The strategy was clearly apparent in May, when Isis fighters captured Palmyra, but it has been going on for some time. SOHR estimates that the group now controls more than half of Syria.

“The capture of Palmyra is significant for several reasons,” says Matthew Henman, head of the terrorism and insurgency centre at IHS Jane’s, a UK research firm. “It further expands Isis’ territorial control, reinforcing its position as the single opposition group that controls the most territory in Syria.
Palmyra is very strategically situated and can now be used as a launching pad for further territorial pushes towards Homs and Damascus.”

Oil assets

The more ground Isis controls, the more income it can generate from its territory, particularly from oil resources. This is to some extent a zero-sum game, with the government suffering a fall in its income every time an oil well or gas pipeline changes hands.

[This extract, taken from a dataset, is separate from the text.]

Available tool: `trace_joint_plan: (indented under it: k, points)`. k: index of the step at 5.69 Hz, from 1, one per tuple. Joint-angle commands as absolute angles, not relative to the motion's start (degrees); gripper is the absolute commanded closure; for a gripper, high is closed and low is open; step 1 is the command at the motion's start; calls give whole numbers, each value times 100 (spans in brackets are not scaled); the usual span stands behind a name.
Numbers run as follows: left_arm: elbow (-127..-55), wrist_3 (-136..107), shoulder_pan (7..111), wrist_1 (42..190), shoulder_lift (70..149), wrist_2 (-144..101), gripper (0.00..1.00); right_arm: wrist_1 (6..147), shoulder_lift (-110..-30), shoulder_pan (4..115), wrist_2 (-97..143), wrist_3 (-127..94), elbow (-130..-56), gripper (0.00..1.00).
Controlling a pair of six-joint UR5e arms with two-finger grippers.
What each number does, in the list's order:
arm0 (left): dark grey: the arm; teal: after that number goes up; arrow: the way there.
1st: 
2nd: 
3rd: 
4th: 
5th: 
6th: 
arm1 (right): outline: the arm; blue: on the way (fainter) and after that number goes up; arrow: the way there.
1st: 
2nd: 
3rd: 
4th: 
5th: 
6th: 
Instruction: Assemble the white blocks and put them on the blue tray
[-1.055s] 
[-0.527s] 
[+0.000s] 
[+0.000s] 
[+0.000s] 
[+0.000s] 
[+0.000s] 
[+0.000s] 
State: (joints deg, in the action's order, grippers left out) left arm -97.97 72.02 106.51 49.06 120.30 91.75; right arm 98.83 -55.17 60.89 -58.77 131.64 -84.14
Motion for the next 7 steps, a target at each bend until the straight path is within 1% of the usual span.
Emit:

“So many states [in the Mena region] are fraying at the seams because of insurgencies and civil wars,” says Valerie Marcel, an associate fellow at UK think-tank Chatham House. “What’s happening in Syria and Iraq is that a fledgling state, previously just a jihadist group, is now acting like a government and controlling oil production.”

This is not just an issue in Syria. The practice of groups taking and holding land is also clearly visible in Yemen, where Al-Qaeda in the Arabian Peninsula (AQAP) occupies a substantial patch of territory in the east of the country, and in Libya.

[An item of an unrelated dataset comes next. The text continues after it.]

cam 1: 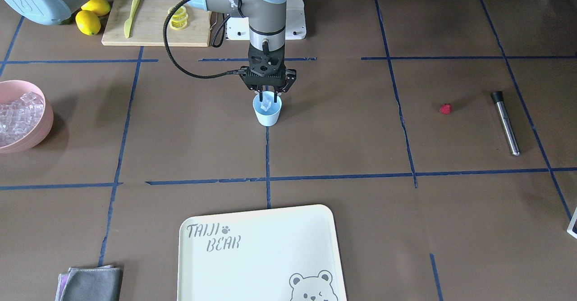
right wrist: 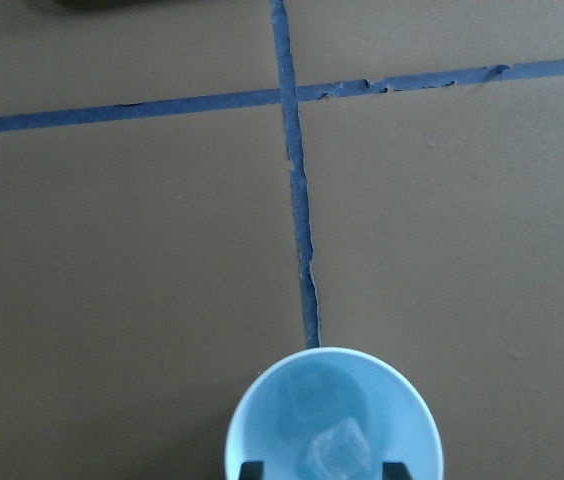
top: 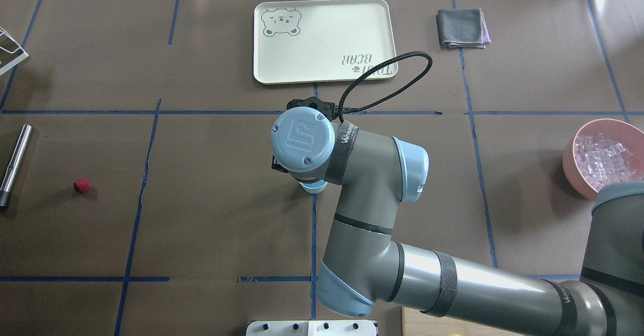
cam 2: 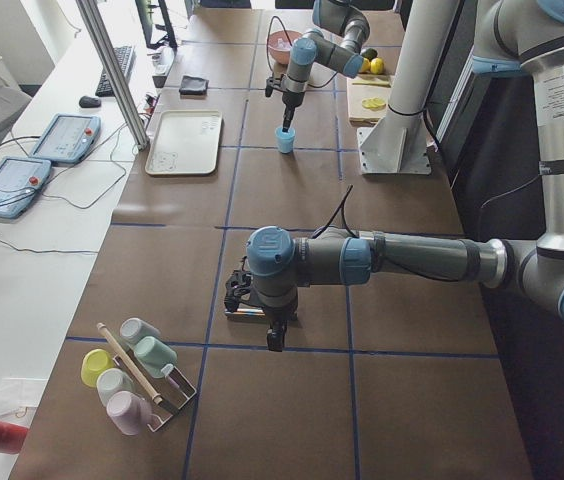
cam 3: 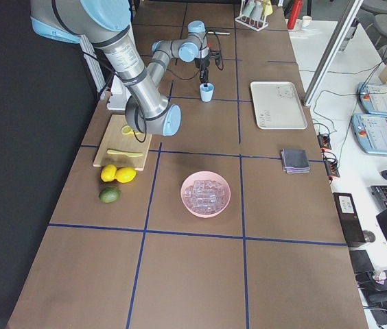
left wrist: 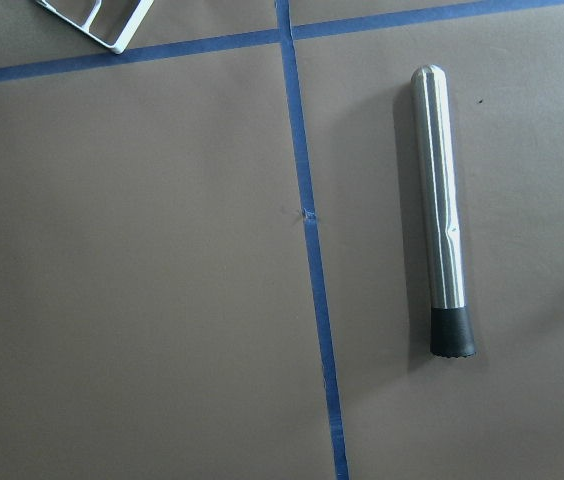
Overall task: Mash ice and strawberries in cup
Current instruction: 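Carry the ice cube with the right gripper over the cup, then release the cube into the cup and move the right gripper back to the bowl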
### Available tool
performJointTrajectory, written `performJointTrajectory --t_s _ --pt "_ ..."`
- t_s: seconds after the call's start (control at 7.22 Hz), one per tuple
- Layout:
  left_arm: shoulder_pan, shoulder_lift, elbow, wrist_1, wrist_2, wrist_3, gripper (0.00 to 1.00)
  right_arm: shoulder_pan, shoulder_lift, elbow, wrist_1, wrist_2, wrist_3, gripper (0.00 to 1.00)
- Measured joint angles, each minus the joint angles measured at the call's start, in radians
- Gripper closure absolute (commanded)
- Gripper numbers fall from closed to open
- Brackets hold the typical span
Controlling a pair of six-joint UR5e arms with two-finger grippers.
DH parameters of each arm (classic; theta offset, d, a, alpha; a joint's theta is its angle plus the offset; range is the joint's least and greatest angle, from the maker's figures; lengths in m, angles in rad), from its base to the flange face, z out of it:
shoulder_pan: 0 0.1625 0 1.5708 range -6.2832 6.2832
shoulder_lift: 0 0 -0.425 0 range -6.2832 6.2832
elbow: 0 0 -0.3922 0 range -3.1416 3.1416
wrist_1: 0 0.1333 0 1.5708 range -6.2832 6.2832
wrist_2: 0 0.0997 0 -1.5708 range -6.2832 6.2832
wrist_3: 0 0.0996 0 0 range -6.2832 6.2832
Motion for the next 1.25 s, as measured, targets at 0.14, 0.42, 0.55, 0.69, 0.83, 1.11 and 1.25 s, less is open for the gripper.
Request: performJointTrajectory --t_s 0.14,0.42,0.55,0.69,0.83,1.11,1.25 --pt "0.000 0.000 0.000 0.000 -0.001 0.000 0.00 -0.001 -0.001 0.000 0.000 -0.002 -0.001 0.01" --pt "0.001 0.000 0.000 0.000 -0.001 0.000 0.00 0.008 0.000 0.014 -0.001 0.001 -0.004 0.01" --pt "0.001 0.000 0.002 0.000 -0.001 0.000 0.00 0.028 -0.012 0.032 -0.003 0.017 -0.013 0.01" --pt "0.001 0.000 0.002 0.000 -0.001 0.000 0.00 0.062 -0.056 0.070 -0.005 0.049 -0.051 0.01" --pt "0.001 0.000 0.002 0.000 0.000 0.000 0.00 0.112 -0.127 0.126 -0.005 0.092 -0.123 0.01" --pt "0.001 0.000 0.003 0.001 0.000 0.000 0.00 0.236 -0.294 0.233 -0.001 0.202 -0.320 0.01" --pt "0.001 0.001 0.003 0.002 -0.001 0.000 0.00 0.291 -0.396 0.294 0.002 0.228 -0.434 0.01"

“The loss of the state monopoly over the control of oil installations, production and marketing further weakens the central state,” says Marcel.

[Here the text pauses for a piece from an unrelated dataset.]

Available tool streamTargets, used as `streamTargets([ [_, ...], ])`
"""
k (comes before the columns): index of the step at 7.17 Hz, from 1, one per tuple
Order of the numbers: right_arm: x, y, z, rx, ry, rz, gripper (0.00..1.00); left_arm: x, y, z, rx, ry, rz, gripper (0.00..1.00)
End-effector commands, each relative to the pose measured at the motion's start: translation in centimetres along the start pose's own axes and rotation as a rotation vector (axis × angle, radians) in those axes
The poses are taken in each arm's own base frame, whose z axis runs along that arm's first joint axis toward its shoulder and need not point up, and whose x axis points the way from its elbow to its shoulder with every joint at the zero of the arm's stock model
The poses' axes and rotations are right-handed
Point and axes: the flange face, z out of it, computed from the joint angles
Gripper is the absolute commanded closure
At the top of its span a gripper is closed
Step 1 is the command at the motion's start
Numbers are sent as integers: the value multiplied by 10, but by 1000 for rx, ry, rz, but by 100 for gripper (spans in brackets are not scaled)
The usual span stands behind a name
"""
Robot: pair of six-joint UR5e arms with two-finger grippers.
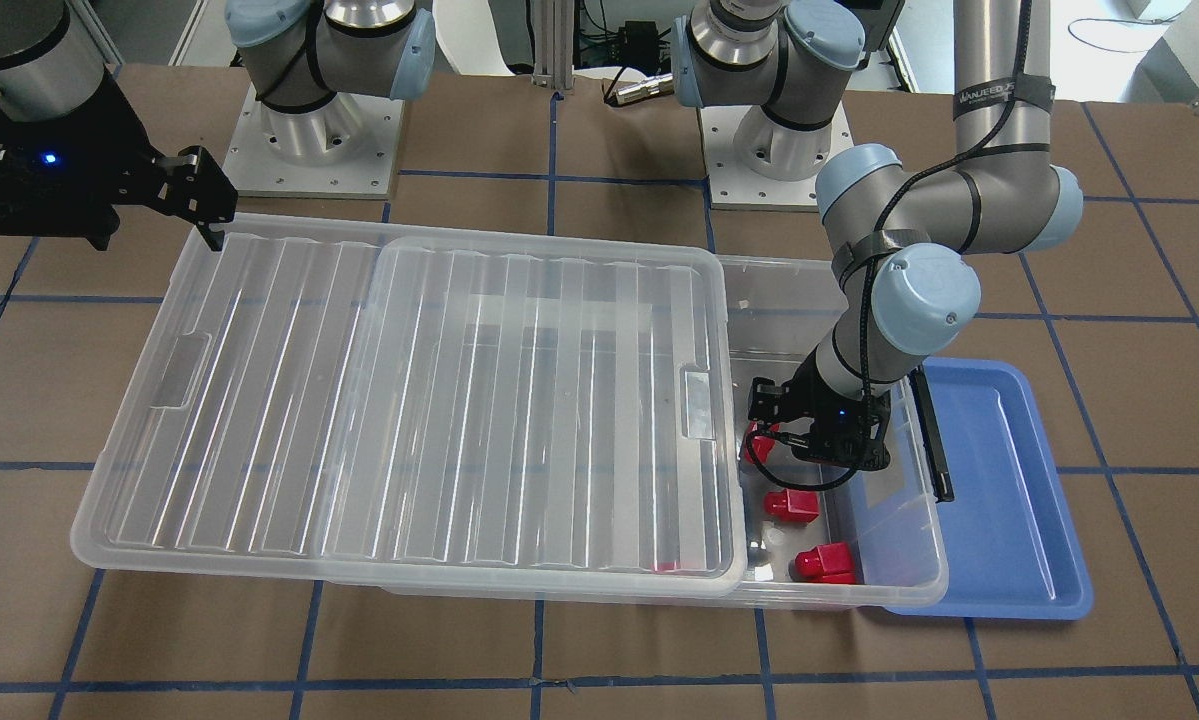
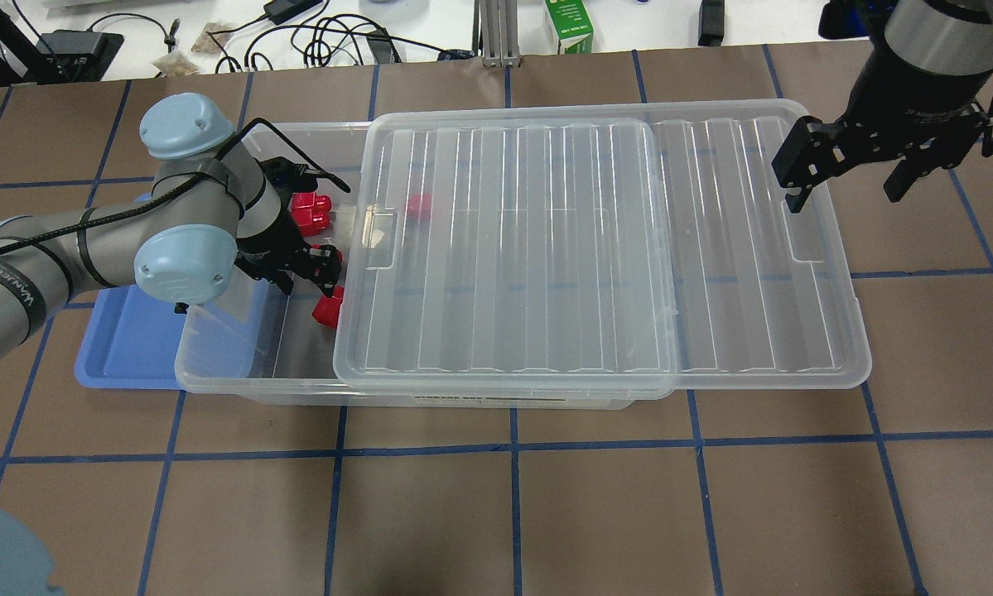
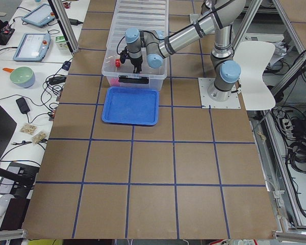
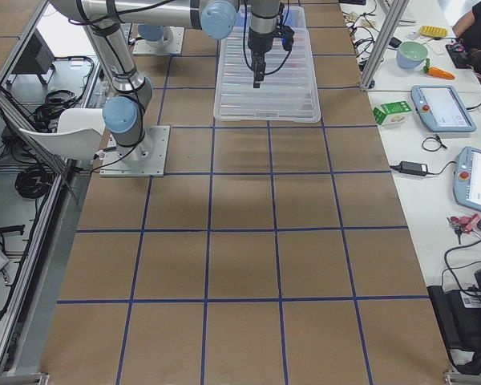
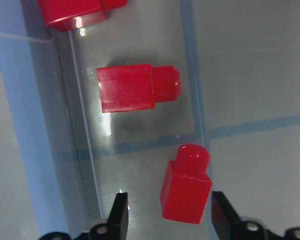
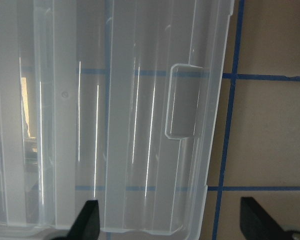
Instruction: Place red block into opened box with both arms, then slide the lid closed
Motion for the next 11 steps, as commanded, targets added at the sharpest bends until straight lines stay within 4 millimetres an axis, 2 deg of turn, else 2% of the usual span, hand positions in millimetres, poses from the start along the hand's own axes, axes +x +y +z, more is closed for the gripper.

“If you look at Libya, you’ve seen different groups battle it out for territory, but more significantly for control over oil production facilities and export terminals. The more that sub-national groups control the oil infrastructure, the more it gives them the possibility to enrich themselves, but it also undermines the central states’ capacity to take the revenues, pay civil servants and consolidate their own power. So it hastens the weakening of the state.”

In Iraq, meanwhile, Isis forces have consistently shown themselves to be a good match for the under-motivated national army and, as a result, the jihadists now hold vast swathes of territory covering much of the west of the country. It has only been a combination of airstrikes by the US-led coalition and the response of Shia militia organised by Iran that has held them back from even greater gains. Even so, Isis was able to capture the city of Ramadi, little more than 100 kilometres west of Baghdad, in May this year.

Political solution

“What we have seen in Iraq is that the great blitz attack that Isis did last year has, broadly speaking, been contained by the coalition air strikes, but also just as importantly by the mass mobilisation of Shia militia,” says Ben Barry, senior fellow for land warfare at IISS.

“Quite clearly, the [recent events] in Ramadi demonstrate Isis still can counter-attack at the tactical and operational level and it can seize the initiative. It’s displaying tactics of quite a high order. My prediction is that this to-ing and fro-ing in the near future will continue.”

In the case of both Iraq and Syria, it is very hard to see how any side can win an outright military victory any time soon. As is the case in other conflicts such as Libya, Yemen and Palestine, a long-term political solution is needed if there is to be any hope of restoring stability, peace and prosperity. The prospects for diplomacy do not look promising at the moment, however. The Middle East looks set to remain a dangerous neighbourhood for many years to come.